### THE TASK:
Each line of the listing must be transcribed exactly, except for the images, which should be excluded.

### EXTRACTED MATERIAL:
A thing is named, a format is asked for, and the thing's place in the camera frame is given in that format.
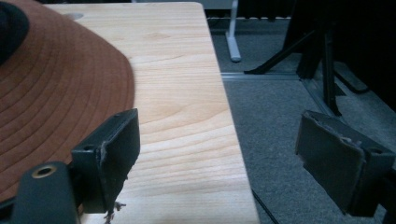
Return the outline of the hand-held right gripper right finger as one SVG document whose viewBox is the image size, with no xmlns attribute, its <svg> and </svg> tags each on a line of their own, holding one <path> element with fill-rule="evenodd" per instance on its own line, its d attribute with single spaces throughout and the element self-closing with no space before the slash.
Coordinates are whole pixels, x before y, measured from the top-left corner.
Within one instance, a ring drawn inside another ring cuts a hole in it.
<svg viewBox="0 0 396 224">
<path fill-rule="evenodd" d="M 396 217 L 396 153 L 338 119 L 306 110 L 296 154 L 344 214 Z"/>
</svg>

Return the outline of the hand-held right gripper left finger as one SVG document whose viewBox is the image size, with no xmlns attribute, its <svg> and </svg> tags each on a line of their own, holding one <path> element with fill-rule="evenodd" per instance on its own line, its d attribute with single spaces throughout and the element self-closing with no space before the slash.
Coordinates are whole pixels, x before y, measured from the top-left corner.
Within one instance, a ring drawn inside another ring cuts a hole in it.
<svg viewBox="0 0 396 224">
<path fill-rule="evenodd" d="M 112 218 L 117 201 L 140 153 L 138 110 L 109 117 L 71 151 L 77 202 L 87 214 Z"/>
</svg>

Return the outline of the black cap with brown brim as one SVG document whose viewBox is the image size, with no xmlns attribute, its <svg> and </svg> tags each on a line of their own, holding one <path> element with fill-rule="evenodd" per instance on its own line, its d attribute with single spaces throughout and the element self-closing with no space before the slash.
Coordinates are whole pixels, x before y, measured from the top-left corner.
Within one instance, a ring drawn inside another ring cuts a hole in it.
<svg viewBox="0 0 396 224">
<path fill-rule="evenodd" d="M 0 0 L 0 202 L 21 176 L 134 104 L 129 60 L 36 0 Z"/>
</svg>

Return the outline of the black flat stand foot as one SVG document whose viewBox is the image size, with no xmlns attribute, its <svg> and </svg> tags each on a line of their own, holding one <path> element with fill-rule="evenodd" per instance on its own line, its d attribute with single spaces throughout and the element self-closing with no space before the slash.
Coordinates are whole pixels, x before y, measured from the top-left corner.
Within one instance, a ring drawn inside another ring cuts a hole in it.
<svg viewBox="0 0 396 224">
<path fill-rule="evenodd" d="M 334 64 L 334 74 L 352 92 L 364 94 L 370 89 L 358 78 L 345 63 L 336 62 Z"/>
</svg>

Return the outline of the black tripod stand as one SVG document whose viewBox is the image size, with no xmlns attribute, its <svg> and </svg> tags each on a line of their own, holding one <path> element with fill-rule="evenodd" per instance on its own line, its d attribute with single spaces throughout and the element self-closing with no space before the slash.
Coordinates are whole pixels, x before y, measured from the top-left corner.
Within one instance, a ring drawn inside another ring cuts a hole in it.
<svg viewBox="0 0 396 224">
<path fill-rule="evenodd" d="M 300 79 L 312 79 L 322 63 L 323 102 L 333 115 L 339 117 L 332 46 L 333 30 L 342 5 L 342 0 L 296 0 L 282 50 L 245 74 L 264 75 L 292 53 L 300 52 L 302 56 L 296 74 Z"/>
</svg>

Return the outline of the white metal table leg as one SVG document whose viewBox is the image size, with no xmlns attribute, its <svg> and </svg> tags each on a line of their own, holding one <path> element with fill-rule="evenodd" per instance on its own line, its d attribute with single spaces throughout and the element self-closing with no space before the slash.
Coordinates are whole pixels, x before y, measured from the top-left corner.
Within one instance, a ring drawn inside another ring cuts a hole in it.
<svg viewBox="0 0 396 224">
<path fill-rule="evenodd" d="M 230 53 L 230 59 L 233 63 L 239 63 L 241 61 L 241 54 L 235 38 L 237 9 L 238 9 L 238 0 L 232 0 L 229 29 L 225 33 L 225 37 L 227 41 L 228 50 Z"/>
</svg>

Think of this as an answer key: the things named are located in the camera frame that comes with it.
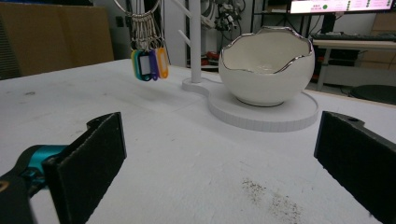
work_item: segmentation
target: metal ring
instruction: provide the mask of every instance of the metal ring
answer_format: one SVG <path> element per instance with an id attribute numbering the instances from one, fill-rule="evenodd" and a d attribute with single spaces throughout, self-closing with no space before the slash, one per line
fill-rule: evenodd
<path id="1" fill-rule="evenodd" d="M 149 11 L 147 11 L 147 12 L 145 12 L 145 13 L 143 13 L 143 14 L 134 14 L 134 13 L 132 13 L 132 12 L 129 12 L 129 11 L 125 10 L 125 9 L 120 5 L 120 3 L 119 3 L 117 0 L 113 0 L 113 1 L 114 1 L 114 3 L 117 5 L 117 7 L 118 7 L 119 9 L 121 9 L 123 12 L 125 12 L 125 14 L 127 14 L 128 16 L 131 16 L 131 17 L 144 17 L 144 16 L 147 16 L 148 14 L 152 13 L 153 11 L 155 11 L 155 9 L 157 9 L 157 7 L 158 7 L 158 6 L 160 5 L 160 3 L 161 3 L 161 0 L 157 0 L 157 2 L 155 3 L 154 7 L 153 7 L 152 9 L 150 9 Z"/>

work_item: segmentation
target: computer monitor
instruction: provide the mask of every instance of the computer monitor
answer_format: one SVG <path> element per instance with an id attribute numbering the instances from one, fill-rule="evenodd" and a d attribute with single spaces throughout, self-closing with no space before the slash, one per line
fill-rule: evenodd
<path id="1" fill-rule="evenodd" d="M 391 11 L 395 0 L 290 0 L 290 14 L 369 13 Z"/>

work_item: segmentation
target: white round base
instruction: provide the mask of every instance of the white round base
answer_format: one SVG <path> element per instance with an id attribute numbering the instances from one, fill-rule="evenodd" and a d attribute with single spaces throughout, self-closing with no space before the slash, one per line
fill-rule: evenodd
<path id="1" fill-rule="evenodd" d="M 273 107 L 247 105 L 233 96 L 221 82 L 202 78 L 201 83 L 183 80 L 184 91 L 207 97 L 209 110 L 218 119 L 235 127 L 267 133 L 299 131 L 311 126 L 318 118 L 317 101 L 305 92 Z"/>

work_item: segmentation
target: black chair
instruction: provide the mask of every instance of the black chair
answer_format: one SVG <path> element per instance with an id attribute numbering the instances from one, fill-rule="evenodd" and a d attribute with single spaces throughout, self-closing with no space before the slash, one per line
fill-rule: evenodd
<path id="1" fill-rule="evenodd" d="M 349 95 L 362 100 L 396 105 L 395 86 L 363 85 L 352 88 Z"/>

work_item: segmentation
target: desk
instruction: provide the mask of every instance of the desk
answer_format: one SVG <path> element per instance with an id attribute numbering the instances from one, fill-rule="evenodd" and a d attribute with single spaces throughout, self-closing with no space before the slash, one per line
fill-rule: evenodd
<path id="1" fill-rule="evenodd" d="M 0 174 L 26 148 L 68 145 L 120 111 L 128 158 L 89 223 L 378 223 L 314 158 L 319 119 L 292 133 L 236 128 L 181 89 L 188 77 L 171 66 L 142 82 L 122 60 L 0 81 Z M 395 106 L 307 93 L 396 142 Z M 31 203 L 38 223 L 58 223 L 47 190 Z"/>
<path id="2" fill-rule="evenodd" d="M 321 91 L 324 82 L 349 86 L 359 86 L 366 84 L 396 85 L 395 71 L 329 65 L 330 53 L 332 49 L 393 51 L 396 50 L 396 43 L 394 42 L 314 39 L 313 44 L 321 49 L 326 49 L 318 79 L 318 91 Z"/>

### WRITTEN SOLUTION:
A thing is named, a format is asked for, and the thing's place in the camera frame is given in that format.
Return the outline of the hand-held right gripper right finger as one SVG document whose viewBox is the image size, with no xmlns attribute, its <svg> and </svg> tags each on a line of their own, holding one <path> element with fill-rule="evenodd" per instance on its own line, its d attribute with single spaces throughout and the element self-closing with no space before the slash.
Coordinates are whole pixels, x before y, measured from the top-left corner.
Within one instance, a ring drawn inside another ring cuts a hole in it.
<svg viewBox="0 0 396 224">
<path fill-rule="evenodd" d="M 396 217 L 396 153 L 338 119 L 306 110 L 296 154 L 344 214 Z"/>
</svg>

Return the outline of the hand-held right gripper left finger as one SVG document whose viewBox is the image size, with no xmlns attribute, its <svg> and </svg> tags each on a line of their own, holding one <path> element with fill-rule="evenodd" per instance on its own line, its d attribute with single spaces throughout and the element self-closing with no space before the slash.
Coordinates are whole pixels, x before y, measured from the top-left corner.
Within one instance, a ring drawn inside another ring cuts a hole in it.
<svg viewBox="0 0 396 224">
<path fill-rule="evenodd" d="M 112 218 L 117 201 L 140 153 L 138 110 L 109 117 L 71 151 L 77 202 L 87 214 Z"/>
</svg>

Return the outline of the black cap with brown brim as one SVG document whose viewBox is the image size, with no xmlns attribute, its <svg> and </svg> tags each on a line of their own, holding one <path> element with fill-rule="evenodd" per instance on its own line, its d attribute with single spaces throughout and the element self-closing with no space before the slash.
Coordinates are whole pixels, x before y, measured from the top-left corner.
Within one instance, a ring drawn inside another ring cuts a hole in it.
<svg viewBox="0 0 396 224">
<path fill-rule="evenodd" d="M 0 0 L 0 202 L 21 176 L 134 104 L 129 60 L 36 0 Z"/>
</svg>

Return the outline of the black flat stand foot as one SVG document whose viewBox is the image size, with no xmlns attribute, its <svg> and </svg> tags each on a line of their own, holding one <path> element with fill-rule="evenodd" per instance on its own line, its d attribute with single spaces throughout and the element self-closing with no space before the slash.
Coordinates are whole pixels, x before y, measured from the top-left corner.
Within one instance, a ring drawn inside another ring cuts a hole in it.
<svg viewBox="0 0 396 224">
<path fill-rule="evenodd" d="M 334 64 L 334 74 L 352 92 L 364 94 L 370 89 L 358 78 L 345 63 L 336 62 Z"/>
</svg>

Return the outline of the black tripod stand as one SVG document whose viewBox is the image size, with no xmlns attribute, its <svg> and </svg> tags each on a line of their own, holding one <path> element with fill-rule="evenodd" per instance on its own line, its d attribute with single spaces throughout and the element self-closing with no space before the slash.
Coordinates are whole pixels, x before y, measured from the top-left corner.
Within one instance, a ring drawn inside another ring cuts a hole in it.
<svg viewBox="0 0 396 224">
<path fill-rule="evenodd" d="M 300 79 L 312 79 L 322 63 L 323 102 L 333 115 L 339 117 L 332 46 L 333 30 L 342 5 L 342 0 L 296 0 L 282 50 L 245 74 L 264 75 L 292 53 L 300 52 L 302 56 L 296 74 Z"/>
</svg>

Return the outline of the white metal table leg as one SVG document whose viewBox is the image size, with no xmlns attribute, its <svg> and </svg> tags each on a line of their own, holding one <path> element with fill-rule="evenodd" per instance on its own line, its d attribute with single spaces throughout and the element self-closing with no space before the slash.
Coordinates are whole pixels, x before y, measured from the top-left corner.
Within one instance, a ring drawn inside another ring cuts a hole in it.
<svg viewBox="0 0 396 224">
<path fill-rule="evenodd" d="M 230 53 L 230 59 L 233 63 L 239 63 L 241 61 L 241 54 L 235 38 L 237 9 L 238 9 L 238 0 L 232 0 L 229 29 L 225 33 L 225 37 L 227 41 L 228 50 Z"/>
</svg>

Think of this as an answer key: the things named are located in the camera frame that comes with it.
work_item: segmentation
target: metal ring
instruction: provide the mask of every instance of the metal ring
answer_format: one SVG <path> element per instance with an id attribute numbering the instances from one, fill-rule="evenodd" and a d attribute with single spaces throughout, self-closing with no space before the slash, one per line
fill-rule: evenodd
<path id="1" fill-rule="evenodd" d="M 149 11 L 147 11 L 147 12 L 145 12 L 145 13 L 143 13 L 143 14 L 134 14 L 134 13 L 132 13 L 132 12 L 129 12 L 129 11 L 125 10 L 125 9 L 120 5 L 120 3 L 119 3 L 117 0 L 113 0 L 113 1 L 114 1 L 114 3 L 117 5 L 117 7 L 118 7 L 119 9 L 121 9 L 123 12 L 125 12 L 125 14 L 127 14 L 128 16 L 131 16 L 131 17 L 144 17 L 144 16 L 147 16 L 148 14 L 152 13 L 153 11 L 155 11 L 155 9 L 157 9 L 157 7 L 158 7 L 158 6 L 160 5 L 160 3 L 161 3 L 161 0 L 157 0 L 157 2 L 155 3 L 154 7 L 153 7 L 152 9 L 150 9 Z"/>

work_item: segmentation
target: computer monitor
instruction: provide the mask of every instance of the computer monitor
answer_format: one SVG <path> element per instance with an id attribute numbering the instances from one, fill-rule="evenodd" and a d attribute with single spaces throughout, self-closing with no space before the slash, one per line
fill-rule: evenodd
<path id="1" fill-rule="evenodd" d="M 391 11 L 395 0 L 290 0 L 290 14 L 369 13 Z"/>

work_item: segmentation
target: white round base
instruction: provide the mask of every instance of the white round base
answer_format: one SVG <path> element per instance with an id attribute numbering the instances from one, fill-rule="evenodd" and a d attribute with single spaces throughout, self-closing with no space before the slash, one per line
fill-rule: evenodd
<path id="1" fill-rule="evenodd" d="M 273 107 L 247 105 L 233 96 L 221 82 L 202 78 L 201 83 L 183 80 L 184 91 L 207 97 L 209 110 L 218 119 L 235 127 L 267 133 L 299 131 L 311 126 L 318 118 L 317 101 L 305 92 Z"/>

work_item: segmentation
target: black chair
instruction: provide the mask of every instance of the black chair
answer_format: one SVG <path> element per instance with an id attribute numbering the instances from one, fill-rule="evenodd" and a d attribute with single spaces throughout, self-closing with no space before the slash, one per line
fill-rule: evenodd
<path id="1" fill-rule="evenodd" d="M 349 95 L 362 100 L 396 105 L 395 86 L 363 85 L 352 88 Z"/>

work_item: segmentation
target: desk
instruction: provide the mask of every instance of the desk
answer_format: one SVG <path> element per instance with an id attribute numbering the instances from one, fill-rule="evenodd" and a d attribute with single spaces throughout, self-closing with no space before the slash, one per line
fill-rule: evenodd
<path id="1" fill-rule="evenodd" d="M 0 174 L 26 148 L 68 145 L 120 111 L 128 158 L 89 223 L 378 223 L 314 158 L 319 119 L 292 133 L 236 128 L 181 89 L 188 77 L 171 66 L 142 82 L 122 60 L 0 81 Z M 395 106 L 307 93 L 396 142 Z M 31 203 L 38 223 L 58 223 L 47 190 Z"/>
<path id="2" fill-rule="evenodd" d="M 321 91 L 324 82 L 349 86 L 359 86 L 366 84 L 396 85 L 395 71 L 329 65 L 330 53 L 332 49 L 393 51 L 396 50 L 396 43 L 394 42 L 314 39 L 313 44 L 321 49 L 326 49 L 318 79 L 318 91 Z"/>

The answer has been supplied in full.